Sie sprach ganz leise. »Ich bewundere dich, Nike. Du bist die Frau, die ich immer gesucht habe. Ich - ich - liebe dich.«
»Was reden Sie da.« Die andere fuhr herum. »Niemand liebt mich. Nur mein Vater hat mich geliebt.«
Kyra sah, wie die Kleine vor dem Spiegel herumhantierte. An ihren Augen. Als ob sie sich Kontaktlinsen einsetzen würde. Damit ich dich besser sehen kann... Kyra warf ihren Kopf auf der Matratze hin und her. »Ich war die ganze Zeit eifersüchtig auf Franz, weil du mit ihm ins Konzert gegangen bist.«
»Ich werde Ihnen zuerst die Kehle durchschneiden. Wenn die Götter es wollen, spüren Sie den Rest nicht mehr.«
»Nike, wir sind viel ähnlicher, als du denkst. Ich verstehe, was du getan hast. Ich verstehe alles.«
»Ich werde Ihre Halsweichteile rundherum einschneiden. Und dann die Knorpelmasse zwischen zwei Wirbeln durchtrennen.«
»Nike, erinnerst du dich noch, wie du nach unserem Besuch in der Rechtsmedizin gesagt hast, ich würde Leichen mögen? Du hattest Recht.«
Panisch verfolgte Kyra aus den Augenwinkeln, wie die andere auf sie zukam. Weiß. Kahl. Mit schwefelgelben Augen. Und dem Messer.

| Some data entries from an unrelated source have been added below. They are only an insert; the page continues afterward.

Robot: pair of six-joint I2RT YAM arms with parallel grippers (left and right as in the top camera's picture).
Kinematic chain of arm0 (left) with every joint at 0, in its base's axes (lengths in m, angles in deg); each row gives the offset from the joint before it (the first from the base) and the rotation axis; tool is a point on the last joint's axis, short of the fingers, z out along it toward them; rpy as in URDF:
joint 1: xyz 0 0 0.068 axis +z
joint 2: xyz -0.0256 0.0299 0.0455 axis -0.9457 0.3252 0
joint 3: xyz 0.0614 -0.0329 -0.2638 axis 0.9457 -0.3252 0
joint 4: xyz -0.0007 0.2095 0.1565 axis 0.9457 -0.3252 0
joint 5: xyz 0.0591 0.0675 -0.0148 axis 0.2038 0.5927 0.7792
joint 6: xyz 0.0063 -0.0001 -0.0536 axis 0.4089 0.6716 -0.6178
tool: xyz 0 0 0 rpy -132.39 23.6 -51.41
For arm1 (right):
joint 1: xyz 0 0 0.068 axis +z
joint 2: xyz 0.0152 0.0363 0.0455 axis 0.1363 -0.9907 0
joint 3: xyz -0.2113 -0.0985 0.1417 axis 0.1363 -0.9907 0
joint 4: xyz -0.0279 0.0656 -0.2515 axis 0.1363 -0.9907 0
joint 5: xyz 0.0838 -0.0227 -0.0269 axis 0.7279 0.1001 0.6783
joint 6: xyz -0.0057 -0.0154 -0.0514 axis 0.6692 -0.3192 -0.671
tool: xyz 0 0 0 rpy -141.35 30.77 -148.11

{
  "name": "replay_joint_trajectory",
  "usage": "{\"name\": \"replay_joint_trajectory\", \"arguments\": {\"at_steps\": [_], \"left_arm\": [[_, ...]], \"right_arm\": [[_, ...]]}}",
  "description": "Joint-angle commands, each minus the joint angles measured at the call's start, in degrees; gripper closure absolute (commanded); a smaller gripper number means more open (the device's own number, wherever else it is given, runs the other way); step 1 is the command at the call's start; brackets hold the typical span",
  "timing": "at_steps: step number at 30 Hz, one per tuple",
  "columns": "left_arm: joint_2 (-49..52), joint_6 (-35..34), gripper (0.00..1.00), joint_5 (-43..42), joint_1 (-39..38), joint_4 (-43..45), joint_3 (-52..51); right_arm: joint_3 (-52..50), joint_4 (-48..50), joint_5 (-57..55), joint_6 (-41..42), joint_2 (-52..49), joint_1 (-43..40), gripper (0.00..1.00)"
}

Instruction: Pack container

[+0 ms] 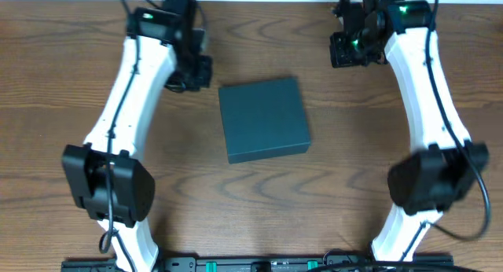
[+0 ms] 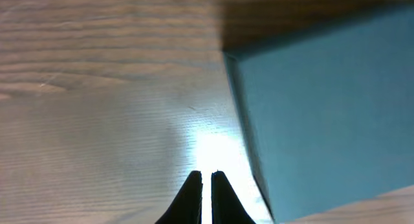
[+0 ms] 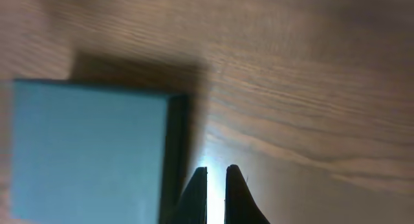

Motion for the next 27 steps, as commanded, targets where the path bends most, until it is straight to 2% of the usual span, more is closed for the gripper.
{"name": "replay_joint_trajectory", "arguments": {"at_steps": [1,8,14,20,27], "left_arm": [[-0.15,0.13,0.94,3.39,-4.70,-0.15,0.20],[-1.51,-3.61,0.94,6.36,-10.08,-0.26,0.20],[-3.45,-5.11,0.94,8.37,-11.43,-0.31,0.20],[-3.48,-5.05,0.95,8.50,-11.41,0.70,-0.33],[-3.34,-4.61,0.94,8.48,-11.41,5.11,-3.06]], "right_arm": [[0.31,-2.34,-4.24,0.39,3.26,1.88,0.98],[0.17,-9.40,-4.24,3.78,6.88,5.38,0.98],[-3.17,-9.84,-4.63,4.87,7.91,9.66,0.98],[-13.55,-2.69,-5.46,5.46,8.68,13.38,0.99],[-25.49,6.56,-5.22,5.46,8.68,13.66,0.98]]}}
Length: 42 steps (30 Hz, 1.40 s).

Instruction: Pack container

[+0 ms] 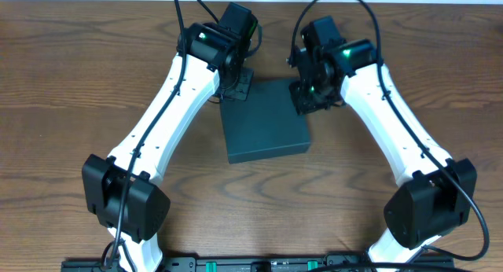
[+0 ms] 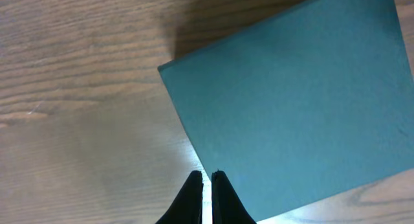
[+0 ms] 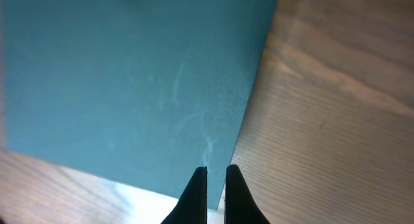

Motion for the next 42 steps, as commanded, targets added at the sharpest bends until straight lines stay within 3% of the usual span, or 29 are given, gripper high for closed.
{"name": "replay_joint_trajectory", "arguments": {"at_steps": [1,25,42], "left_arm": [[-1.14,-0.04,0.94,1.11,-0.04,1.20,-2.58],[-1.14,-0.07,0.94,1.09,-0.02,16.44,-22.21],[-1.14,-0.11,0.95,1.05,-0.02,19.17,-27.85]], "right_arm": [[-4.46,2.58,-0.42,0.61,0.85,0.24,0.98],[-13.97,7.34,-0.46,0.63,0.85,0.28,0.98],[-14.19,7.82,-0.50,0.61,0.76,0.28,0.99]]}}
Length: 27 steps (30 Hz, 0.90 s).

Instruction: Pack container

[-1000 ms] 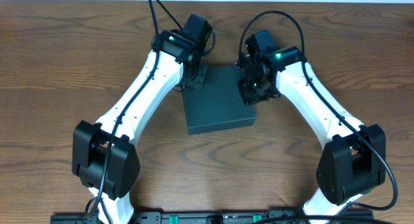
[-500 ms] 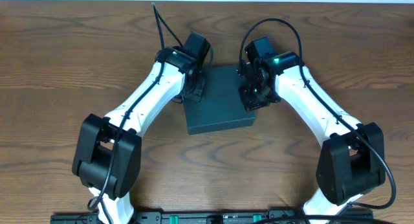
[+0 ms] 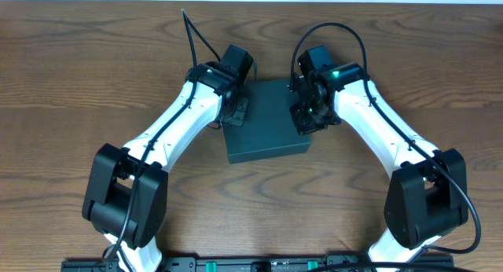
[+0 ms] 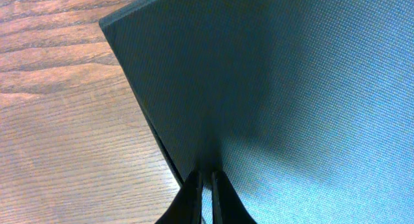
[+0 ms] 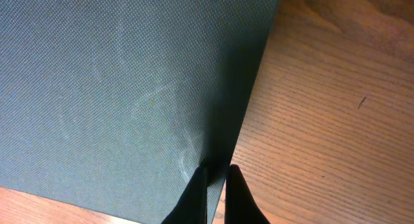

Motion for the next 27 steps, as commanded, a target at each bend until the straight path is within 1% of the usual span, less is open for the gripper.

»Nike, tu es nicht«, schrie sie, »wir sind uns doch so ähnlich.« Und zuckte, als sie das Messer an ihrem Hals spürte. »Tu es nicht! Tu es nicht!«
Mit gelbem Blick schaute die andere durch sie hindurch.

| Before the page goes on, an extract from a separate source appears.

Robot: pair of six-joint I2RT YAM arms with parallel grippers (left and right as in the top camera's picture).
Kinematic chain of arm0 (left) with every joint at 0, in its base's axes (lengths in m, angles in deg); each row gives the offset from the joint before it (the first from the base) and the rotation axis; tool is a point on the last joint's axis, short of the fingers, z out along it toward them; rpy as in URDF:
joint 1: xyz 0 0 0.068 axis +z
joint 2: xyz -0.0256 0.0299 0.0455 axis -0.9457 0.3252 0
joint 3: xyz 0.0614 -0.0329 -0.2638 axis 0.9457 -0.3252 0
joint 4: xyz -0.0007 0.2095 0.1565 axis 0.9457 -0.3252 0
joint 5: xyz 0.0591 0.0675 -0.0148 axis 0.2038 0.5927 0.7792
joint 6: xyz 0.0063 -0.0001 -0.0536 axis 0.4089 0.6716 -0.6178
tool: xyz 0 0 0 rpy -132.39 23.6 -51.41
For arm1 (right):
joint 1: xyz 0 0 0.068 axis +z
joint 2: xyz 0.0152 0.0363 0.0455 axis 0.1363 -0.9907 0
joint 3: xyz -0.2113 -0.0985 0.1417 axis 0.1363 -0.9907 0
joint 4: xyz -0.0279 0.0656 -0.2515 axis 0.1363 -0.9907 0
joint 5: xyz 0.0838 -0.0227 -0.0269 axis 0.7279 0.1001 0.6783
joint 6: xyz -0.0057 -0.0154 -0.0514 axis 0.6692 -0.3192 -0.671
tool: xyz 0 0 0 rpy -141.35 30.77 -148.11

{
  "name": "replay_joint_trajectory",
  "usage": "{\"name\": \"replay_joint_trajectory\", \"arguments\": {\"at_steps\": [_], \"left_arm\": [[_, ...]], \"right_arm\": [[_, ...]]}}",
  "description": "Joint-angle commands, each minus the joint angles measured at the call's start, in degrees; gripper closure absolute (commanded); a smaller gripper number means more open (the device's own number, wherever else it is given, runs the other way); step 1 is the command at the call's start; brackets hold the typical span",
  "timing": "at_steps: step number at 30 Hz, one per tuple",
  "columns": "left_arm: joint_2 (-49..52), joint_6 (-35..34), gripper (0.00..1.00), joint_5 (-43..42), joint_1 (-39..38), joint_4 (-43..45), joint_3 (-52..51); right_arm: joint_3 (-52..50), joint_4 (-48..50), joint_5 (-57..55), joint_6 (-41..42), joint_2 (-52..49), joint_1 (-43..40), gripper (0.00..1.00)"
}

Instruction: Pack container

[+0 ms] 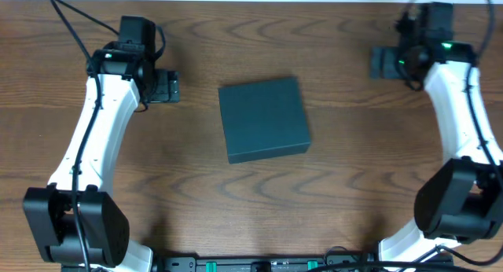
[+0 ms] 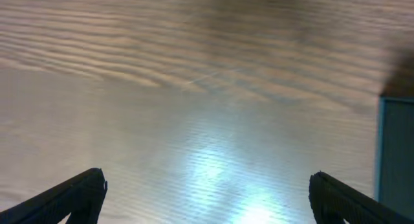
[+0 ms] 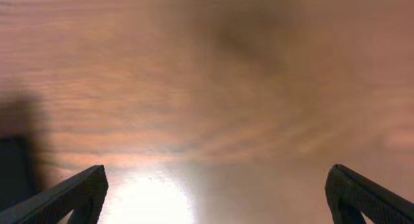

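A closed dark teal box (image 1: pixel 262 119) lies flat in the middle of the wooden table (image 1: pixel 251 201). My left gripper (image 1: pixel 167 86) hangs well to the left of it, jaws wide open over bare wood (image 2: pixel 207 185); only the box's edge (image 2: pixel 396 159) shows at the right of the left wrist view. My right gripper (image 1: pixel 380 62) is far to the box's upper right, also wide open over bare wood (image 3: pixel 217 191), with a dark corner of the box (image 3: pixel 13 169) at the left of its view.
Both white arms reach in from the front edge of the table, one on each side of the box. Black cables loop above each wrist near the table's far edge.
Both grippers were shut with their tips on the box lid's left and right edges. Now both are open and pulled away, left arm to the far left, right arm to the far right.
Both grippers were first shut and off the box at its upper left and upper right. They then stood over the lid's far corners, then pressed on its two side edges. Now they are withdrawn and open, the box lying where it was.
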Motion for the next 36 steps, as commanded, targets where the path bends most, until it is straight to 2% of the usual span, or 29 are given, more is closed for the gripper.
{"name": "replay_joint_trajectory", "arguments": {"at_steps": [1,7,17,22,27,36], "left_arm": [[-5.03,0.02,0.01,3.43,-0.98,-0.15,-1.14],[-17.84,-3.21,0.02,3.69,-3.19,2.27,-9.57],[-45.46,-3.23,0.01,5.07,-7.54,11.52,-33.07],[-58.42,-3.45,0.01,6.71,-8.15,11.65,-39.54],[-64.65,-3.41,0.01,6.71,-8.13,11.21,-40.19],[-64.83,-3.43,0.01,6.69,-8.15,10.58,-40.19]], "right_arm": [[-0.26,-1.09,-0.20,1.90,4.57,-1.86,0.01],[-12.13,2.93,-0.02,2.10,17.90,-2.05,0.01],[-43.67,12.37,0.04,2.05,48.54,1.77,0.01],[-51.47,12.98,-0.24,2.08,61.24,4.22,0.01],[-53.79,10.95,-0.17,2.10,66.29,4.39,0.01],[-53.79,6.40,-0.17,2.10,65.85,4.39,0.01]]}}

»Pallas Athene, die ruhmvolle Göttin, will ich besingen -«
»Nike. Du machst einen furchtbaren Fehler, du -« Kyra brüllte auf. Der erste Schnitt. Luft. Luft. Noch konnte sie atmen. Blut lief an ihrem Hals entlang in den Nacken.
»Eulenäugig, vieles beratend, spröde im Herzen -«
»Du machst dich unglücklich, wenn du mich umbringst.«
»Züchtige Jungfrau, Städtebeschirmerin, mutig zur Abwehr -«
»Du hast nur Männer getötet. Männer, die du retten wolltest. Deren Hirne du retten wolltest. Noch bist du unschuldig. Wenn du mich tötest, verlierst du die Reinheit -«
Der zweite Schnitt. Er wäre tödlich gewesen, hätte das Messer nicht in letzter Sekunde gezögert.

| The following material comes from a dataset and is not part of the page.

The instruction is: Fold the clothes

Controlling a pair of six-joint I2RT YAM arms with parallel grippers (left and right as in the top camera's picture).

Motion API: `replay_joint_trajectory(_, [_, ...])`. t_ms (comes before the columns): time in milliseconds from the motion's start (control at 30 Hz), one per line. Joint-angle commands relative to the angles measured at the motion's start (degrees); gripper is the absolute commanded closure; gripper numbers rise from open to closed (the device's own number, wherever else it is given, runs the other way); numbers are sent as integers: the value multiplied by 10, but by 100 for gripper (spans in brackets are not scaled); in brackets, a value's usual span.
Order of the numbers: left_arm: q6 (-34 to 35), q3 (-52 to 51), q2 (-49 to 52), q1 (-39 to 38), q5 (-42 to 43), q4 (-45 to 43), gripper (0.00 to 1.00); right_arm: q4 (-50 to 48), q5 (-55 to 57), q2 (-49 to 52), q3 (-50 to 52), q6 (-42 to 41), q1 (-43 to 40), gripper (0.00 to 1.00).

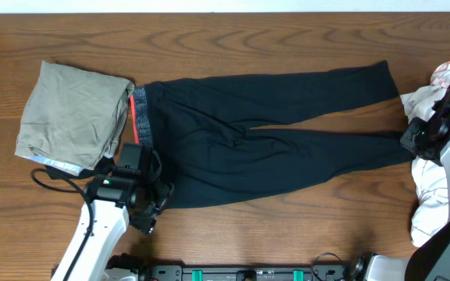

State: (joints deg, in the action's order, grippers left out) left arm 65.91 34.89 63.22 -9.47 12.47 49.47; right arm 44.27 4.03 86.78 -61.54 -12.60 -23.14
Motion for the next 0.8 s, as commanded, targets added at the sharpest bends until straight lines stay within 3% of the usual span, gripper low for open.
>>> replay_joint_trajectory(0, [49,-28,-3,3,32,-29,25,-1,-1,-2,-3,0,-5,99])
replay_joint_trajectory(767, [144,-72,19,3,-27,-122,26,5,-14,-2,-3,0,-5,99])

»Der Vater muss gerächt werden.«
»Nein. Der Vater muss gerettet werden.« Das Messer blieb ruhig. Weitermachen. Nicht aufgeben. »Glaub mir. Du kannst deinen Vater retten. Geh zu ihm und rette ihn. Er will nicht, dass du dich seinetwegen befleckst. Du bist seine Tochter. Geh hinunter und rette ihn.«
»Der Vater ist tot.«
»Wenn du ihn rettest, wird er dich retten. Er wartet auf dich. Geh hinunter. Rette ihn. Und du wirst für immer befreit sein.«
Der dritte Schnitt ging tiefer. Kyra schloss die Augen. Vielleicht war es gar nicht so schlimm zu sterben. Jetzt. Hier. Von dieser Hand. Tonlos bewegte sie die Lippen. »ANDRA MOI ENNEPE, MUSA, POLYTRONPON, HOS MALA POLLA -«
Wenn sie noch gekonnt hätte, hätte sie gelacht. Odyssee. Odyssee. Die furchtbaren Griechen. Jahrelang damit gequält. Wie es plötzlich wieder hochkam.
 
»Sage mir, Muse, die Taten des vielgewanderten Mannes -«
 
War es ihr Körper, der so zu beben begann? Es wurde still. Sie hörte eine leise ratlose Stimme:
»Vater? Vater? Bist du das?«
Schritte tappten vom Bett weg ins Zimmer hinein.
»Vater? Bist du das? - Vater, wenn du es bist, sprich zu mir.«
Noch einmal die Lippen bewegen. Noch einmal die alten Bildungstrümmer hervorkramen. »ANDRA MOI ENNEPE, MU-SA, POLYTRONPON, HOS MALA POLLA...«
»PLANCHTHE, EPEI TROIES HIERON PTOLIETHRON EPERSE«, kam es andächtig aus der Mitte des Raumes zurück. Kyra hörte, wie die Schritte weitertappten.
»Ja, Vater. So haben wir stets gemeinsam gesprochen. Wie schön das immer war. - Wie? - Du willst, dass ich? - Bitte, Vater, nein, zwing mich nicht, das zu tun.«
Sie schluchzte leise.
»Nein. Nein. Bitte zwing mich nicht, das zu tun. - Ich kann es nicht. Ich will es nicht tun.«
Schluchzen. Schluchzen. Stille.
»Gut - Vater - wenn du es befiehlst - ich werde es tun - alles, was du befiehlst.«
 
Und Nike Schröder ging hinab und trennte das greise Haupt ihres Vaters vom Rumpf und öffnete den Schädel und weinte, als sie die Höhle wiedersah, der sie vor neunzehn Jahren entsprungen war.